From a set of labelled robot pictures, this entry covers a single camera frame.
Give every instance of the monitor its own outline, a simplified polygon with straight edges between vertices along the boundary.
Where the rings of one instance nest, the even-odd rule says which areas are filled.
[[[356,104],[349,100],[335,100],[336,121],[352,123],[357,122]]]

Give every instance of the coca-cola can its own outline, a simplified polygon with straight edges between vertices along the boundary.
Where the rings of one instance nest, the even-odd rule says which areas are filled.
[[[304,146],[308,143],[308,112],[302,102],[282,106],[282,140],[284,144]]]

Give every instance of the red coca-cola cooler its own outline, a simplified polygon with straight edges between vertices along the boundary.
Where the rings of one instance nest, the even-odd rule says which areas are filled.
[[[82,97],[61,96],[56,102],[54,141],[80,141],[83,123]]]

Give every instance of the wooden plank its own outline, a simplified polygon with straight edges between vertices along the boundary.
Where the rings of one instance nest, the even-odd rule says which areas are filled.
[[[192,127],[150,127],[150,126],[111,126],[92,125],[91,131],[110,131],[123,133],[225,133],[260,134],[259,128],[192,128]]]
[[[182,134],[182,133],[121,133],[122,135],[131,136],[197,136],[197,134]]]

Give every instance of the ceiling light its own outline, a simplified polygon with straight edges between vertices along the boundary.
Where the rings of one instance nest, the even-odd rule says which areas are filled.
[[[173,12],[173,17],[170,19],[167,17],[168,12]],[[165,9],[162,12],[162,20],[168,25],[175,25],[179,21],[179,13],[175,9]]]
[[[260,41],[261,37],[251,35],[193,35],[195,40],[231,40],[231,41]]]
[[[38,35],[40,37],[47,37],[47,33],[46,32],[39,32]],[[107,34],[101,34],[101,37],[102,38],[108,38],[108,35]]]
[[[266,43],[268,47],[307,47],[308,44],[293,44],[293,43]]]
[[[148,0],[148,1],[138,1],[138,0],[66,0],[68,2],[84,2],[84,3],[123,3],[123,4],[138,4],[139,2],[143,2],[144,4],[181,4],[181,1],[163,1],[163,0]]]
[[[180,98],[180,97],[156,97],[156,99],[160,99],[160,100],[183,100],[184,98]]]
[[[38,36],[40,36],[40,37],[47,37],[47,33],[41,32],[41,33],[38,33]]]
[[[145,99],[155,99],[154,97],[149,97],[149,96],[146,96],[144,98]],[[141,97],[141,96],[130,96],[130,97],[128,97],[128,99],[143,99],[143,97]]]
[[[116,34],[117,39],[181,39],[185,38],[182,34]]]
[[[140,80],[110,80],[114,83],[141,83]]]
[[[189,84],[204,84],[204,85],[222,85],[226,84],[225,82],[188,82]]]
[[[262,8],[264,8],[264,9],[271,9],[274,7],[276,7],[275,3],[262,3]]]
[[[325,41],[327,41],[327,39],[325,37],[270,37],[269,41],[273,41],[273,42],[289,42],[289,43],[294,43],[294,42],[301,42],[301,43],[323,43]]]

━━━━━━━━━━

Exercise objective: Transcribe all of the data above, character for character.

Exercise response:
From a set of labelled robot pictures, this entry covers a single camera frame.
Give every instance of the monitor its own outline, a simplified polygon with straight edges between vertices along the boundary.
Where the rings of one instance nest, the even-odd rule says which areas are filled.
[[[356,104],[349,100],[335,100],[336,121],[352,123],[357,122]]]

Give every instance of the coca-cola can its own outline, a simplified polygon with straight edges between vertices along the boundary.
Where the rings of one instance nest, the even-odd rule says which areas are filled.
[[[304,146],[308,143],[308,112],[302,102],[282,106],[282,140],[284,144]]]

Give every instance of the red coca-cola cooler its own outline, a simplified polygon with straight edges between vertices along the boundary.
Where the rings of one instance nest, the even-odd rule says which areas are filled.
[[[82,97],[61,96],[56,102],[54,141],[80,141],[83,123]]]

Give every instance of the wooden plank its own outline, a simplified polygon with straight edges between vertices along the boundary.
Where the rings of one instance nest, the even-odd rule says which areas are filled.
[[[192,127],[150,127],[150,126],[111,126],[92,125],[91,131],[110,131],[123,133],[225,133],[260,134],[259,128],[192,128]]]
[[[182,134],[182,133],[121,133],[122,135],[131,136],[197,136],[197,134]]]

Give every instance of the ceiling light its own outline, a simplified polygon with straight edges between vertices along the boundary.
Where the rings of one instance nest, the even-odd rule says which areas are filled.
[[[173,12],[173,17],[170,19],[167,17],[168,12]],[[165,9],[162,12],[162,20],[168,25],[175,25],[179,21],[179,13],[175,9]]]
[[[260,41],[261,37],[251,35],[193,35],[195,40],[231,40],[231,41]]]
[[[38,35],[40,37],[47,37],[47,33],[46,32],[39,32]],[[107,34],[101,34],[101,37],[102,38],[108,38],[108,35]]]
[[[266,43],[268,47],[307,47],[308,44],[293,44],[293,43]]]
[[[148,0],[148,1],[138,1],[138,0],[66,0],[68,2],[84,2],[84,3],[123,3],[123,4],[138,4],[139,2],[143,2],[144,4],[181,4],[181,1],[163,1],[163,0]]]
[[[180,98],[180,97],[156,97],[156,99],[160,99],[160,100],[183,100],[184,98]]]
[[[38,36],[40,36],[40,37],[47,37],[47,33],[41,32],[41,33],[38,33]]]
[[[145,99],[155,99],[154,97],[149,97],[149,96],[146,96],[144,98]],[[141,97],[141,96],[130,96],[130,97],[128,97],[128,99],[143,99],[143,97]]]
[[[116,34],[117,39],[181,39],[185,38],[182,34]]]
[[[140,80],[110,80],[114,83],[141,83]]]
[[[189,84],[204,84],[204,85],[222,85],[226,84],[225,82],[188,82]]]
[[[262,8],[264,8],[264,9],[271,9],[274,7],[276,7],[275,3],[262,3]]]
[[[325,41],[327,41],[327,39],[325,37],[270,37],[269,41],[273,41],[273,42],[289,42],[289,43],[294,43],[294,42],[301,42],[301,43],[323,43]]]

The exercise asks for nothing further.